PROBLEM TO SOLVE:
In the data that follows, count every line holding the string "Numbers" and give the count alone.

DATA TO EXAMINE:
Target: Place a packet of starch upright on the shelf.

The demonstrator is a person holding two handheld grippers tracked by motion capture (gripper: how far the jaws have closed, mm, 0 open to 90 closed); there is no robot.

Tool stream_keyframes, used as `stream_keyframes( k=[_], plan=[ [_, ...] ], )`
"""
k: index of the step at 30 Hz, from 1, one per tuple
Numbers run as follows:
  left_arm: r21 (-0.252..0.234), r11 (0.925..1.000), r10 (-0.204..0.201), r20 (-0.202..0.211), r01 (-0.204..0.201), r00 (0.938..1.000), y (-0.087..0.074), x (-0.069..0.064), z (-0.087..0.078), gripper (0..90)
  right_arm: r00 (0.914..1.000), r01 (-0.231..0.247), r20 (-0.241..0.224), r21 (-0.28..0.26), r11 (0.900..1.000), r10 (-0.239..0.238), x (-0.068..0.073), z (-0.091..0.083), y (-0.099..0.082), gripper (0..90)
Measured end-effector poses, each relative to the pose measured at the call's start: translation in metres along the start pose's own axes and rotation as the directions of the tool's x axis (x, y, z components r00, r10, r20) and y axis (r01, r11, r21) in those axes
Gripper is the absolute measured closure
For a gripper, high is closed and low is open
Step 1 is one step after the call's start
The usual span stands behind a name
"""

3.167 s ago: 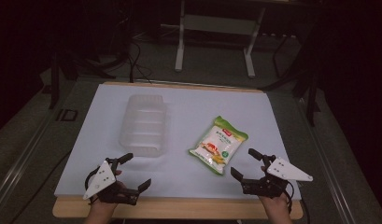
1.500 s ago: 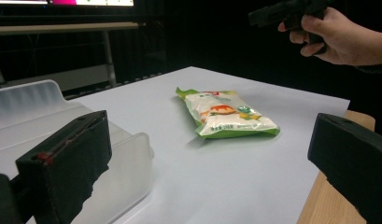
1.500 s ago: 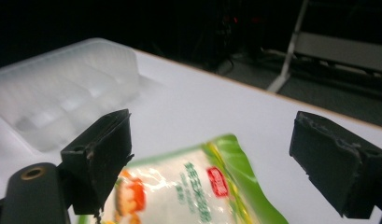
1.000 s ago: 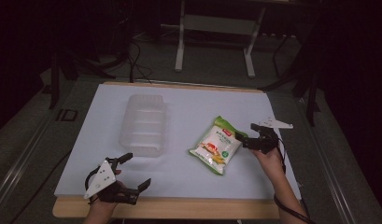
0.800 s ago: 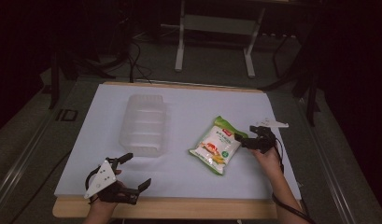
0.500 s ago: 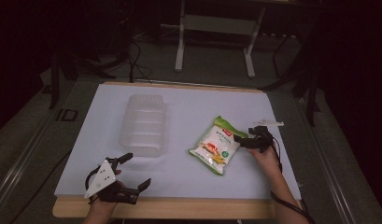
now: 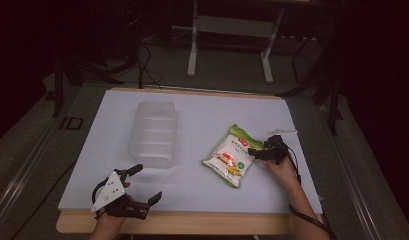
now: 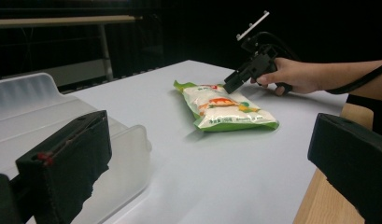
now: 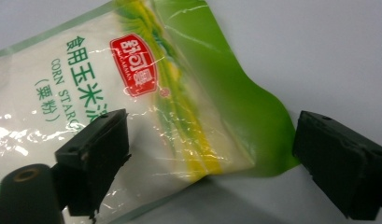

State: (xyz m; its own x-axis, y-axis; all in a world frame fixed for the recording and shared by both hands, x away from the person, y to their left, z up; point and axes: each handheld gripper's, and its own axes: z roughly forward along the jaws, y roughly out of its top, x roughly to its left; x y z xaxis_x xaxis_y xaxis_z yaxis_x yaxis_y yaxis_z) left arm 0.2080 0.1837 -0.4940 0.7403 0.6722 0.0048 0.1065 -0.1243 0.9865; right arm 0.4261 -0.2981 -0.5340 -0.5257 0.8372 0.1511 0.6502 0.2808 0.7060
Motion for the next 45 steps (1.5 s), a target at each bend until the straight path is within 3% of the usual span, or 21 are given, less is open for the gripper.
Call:
stream_keyframes(
  k=[4,7,10,14,17,19,20,24,27,29,34,41,42,45],
  plan=[
    [0.007,1.0,0.006,0.006,-0.006,1.0,0.0,-0.001,0.002,0.0,0.9996,0.027,-0.008,-0.008,0.9996,-0.027,0.005,-0.001,-0.001,22.6],
    [0.013,0.9999,0.005,0.01,-0.005,0.9999,-0.001,-0.001,0.004,0.0,0.9982,0.055,-0.024,-0.014,0.9984,-0.055,0.011,-0.001,-0.001,35.6],
    [0.016,0.9999,0.005,0.015,-0.005,0.9999,-0.001,-0.002,0.005,0.0,0.9976,0.069,-0.01,-0.007,0.9976,-0.069,0.015,0.001,0.0,43.5],
    [0.015,0.9999,0.005,0.018,-0.005,0.9998,-0.001,-0.002,0.004,0.0,0.9965,0.082,0.02,-0.009,0.9966,-0.082,0.018,0.002,0.002,64.3],
    [0.019,0.9998,0.003,0.024,-0.003,0.9997,-0.001,-0.002,0.005,0.0,0.9859,0.142,0.09,0.0,0.9899,-0.141,0.029,0.005,0.003,79.2],
    [0.02,0.9998,0.006,0.027,-0.006,0.9996,-0.001,-0.003,0.005,0.0,0.975,0.185,0.122,0.021,0.9825,-0.186,0.036,0.007,0.005,82.8],
    [0.02,0.9998,0.007,0.028,-0.007,0.9996,-0.001,-0.003,0.005,0.0,0.9735,0.19,0.123,0.03,0.9812,-0.193,0.036,0.007,0.006,84.6],
    [0.022,0.9997,0.01,0.028,-0.011,0.9996,-0.001,-0.003,0.004,0.0,0.9742,0.185,0.127,0.02,0.9825,-0.186,0.037,0.005,0.006,87.2],
    [0.019,0.9998,0.003,0.024,-0.004,0.9997,-0.001,-0.002,0.003,0.0,0.9883,0.12,0.098,-0.025,0.9924,-0.117,0.033,0.001,0.005,88.0],
    [0.018,0.9998,0.001,0.023,-0.002,0.9997,-0.001,-0.001,0.003,0.0,0.9926,0.101,0.071,-0.036,0.9942,-0.098,0.03,-0.002,0.005,88.2],
    [0.026,0.9996,0.006,0.022,-0.007,0.9997,-0.001,-0.001,0.004,0.0,0.9904,0.129,0.055,-0.051,0.9903,-0.127,0.033,-0.012,0.01,88.5],
    [0.029,0.9995,0.008,0.023,-0.009,0.9997,-0.001,-0.002,0.005,0.0,0.9899,0.142,0.018,-0.138,0.9803,-0.14,0.04,-0.03,0.022,88.7],
    [0.029,0.9995,0.007,0.022,-0.008,0.9997,-0.001,-0.002,0.005,0.0,0.9868,0.162,0.015,-0.162,0.9735,-0.161,0.048,-0.037,0.026,88.7],
    [0.027,0.9996,0.002,0.022,-0.002,0.9998,-0.001,-0.002,0.005,0.0,0.9841,0.176,0.005,-0.176,0.9686,-0.178,0.054,-0.042,0.029,88.8]
  ],
)
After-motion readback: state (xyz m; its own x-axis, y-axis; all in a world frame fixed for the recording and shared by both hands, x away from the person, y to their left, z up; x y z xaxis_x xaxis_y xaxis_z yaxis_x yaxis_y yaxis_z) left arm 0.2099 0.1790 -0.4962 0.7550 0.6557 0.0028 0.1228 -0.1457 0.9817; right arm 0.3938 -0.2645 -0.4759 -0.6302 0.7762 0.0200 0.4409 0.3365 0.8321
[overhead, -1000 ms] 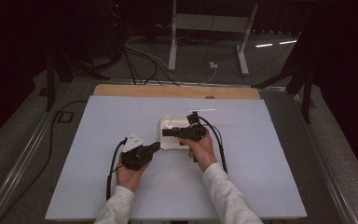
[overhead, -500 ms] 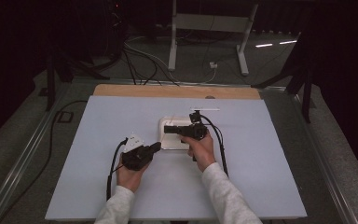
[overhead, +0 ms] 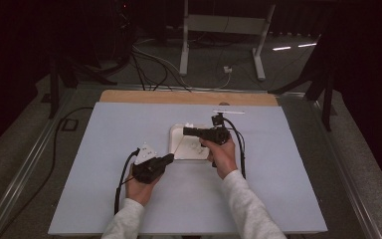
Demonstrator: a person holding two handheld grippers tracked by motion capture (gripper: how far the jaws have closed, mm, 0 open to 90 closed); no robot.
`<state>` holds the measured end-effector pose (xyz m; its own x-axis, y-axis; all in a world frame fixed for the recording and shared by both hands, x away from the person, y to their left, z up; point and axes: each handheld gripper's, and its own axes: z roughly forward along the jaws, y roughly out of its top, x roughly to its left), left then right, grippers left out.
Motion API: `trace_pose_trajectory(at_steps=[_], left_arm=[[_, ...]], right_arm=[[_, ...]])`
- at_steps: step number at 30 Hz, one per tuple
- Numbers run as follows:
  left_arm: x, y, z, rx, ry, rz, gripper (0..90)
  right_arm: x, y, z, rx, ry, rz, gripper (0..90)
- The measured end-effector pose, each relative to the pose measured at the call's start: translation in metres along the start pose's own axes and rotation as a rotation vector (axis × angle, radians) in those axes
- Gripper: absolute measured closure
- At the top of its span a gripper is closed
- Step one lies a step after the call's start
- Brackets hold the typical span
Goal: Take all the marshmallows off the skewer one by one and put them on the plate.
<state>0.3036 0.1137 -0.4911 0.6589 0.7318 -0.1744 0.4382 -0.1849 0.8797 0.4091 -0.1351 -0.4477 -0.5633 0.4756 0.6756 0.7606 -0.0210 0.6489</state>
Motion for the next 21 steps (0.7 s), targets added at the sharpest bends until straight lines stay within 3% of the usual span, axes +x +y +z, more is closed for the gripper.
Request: trace_pose_trajectory(at_steps=[14,15,17,21], left_arm=[[0.000,-0.001,0.000,-0.002,-0.006,0.008,90.0],[0.000,-0.003,0.001,0.014,0.000,0.021,90.0],[0.000,-0.007,0.003,0.029,0.003,0.016,90.0],[0.001,-0.006,0.004,0.028,0.011,0.005,90.0]], right_arm=[[0.004,0.007,-0.001,0.004,-0.018,-0.027,81.9],[0.003,0.010,-0.006,-0.037,-0.017,-0.009,82.2],[0.001,0.012,-0.010,-0.065,-0.009,0.009,82.2],[0.005,0.019,-0.021,-0.044,-0.086,-0.068,82.2]])
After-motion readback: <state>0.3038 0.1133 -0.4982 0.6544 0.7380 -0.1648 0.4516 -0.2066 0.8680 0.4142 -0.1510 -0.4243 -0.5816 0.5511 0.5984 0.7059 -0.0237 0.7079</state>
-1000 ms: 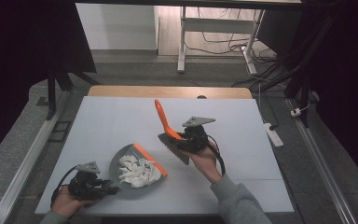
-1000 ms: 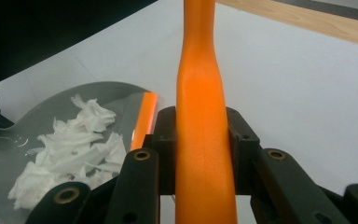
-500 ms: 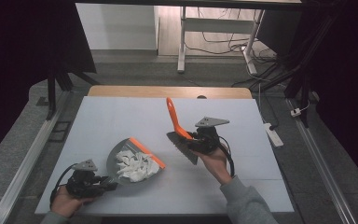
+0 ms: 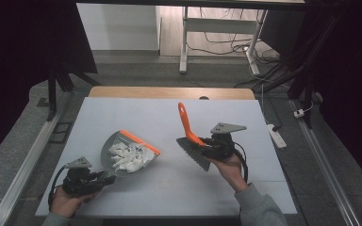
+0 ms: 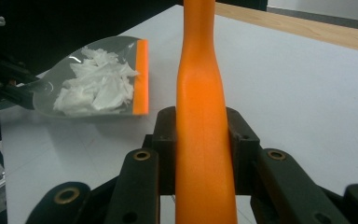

RESULT BELOW:
2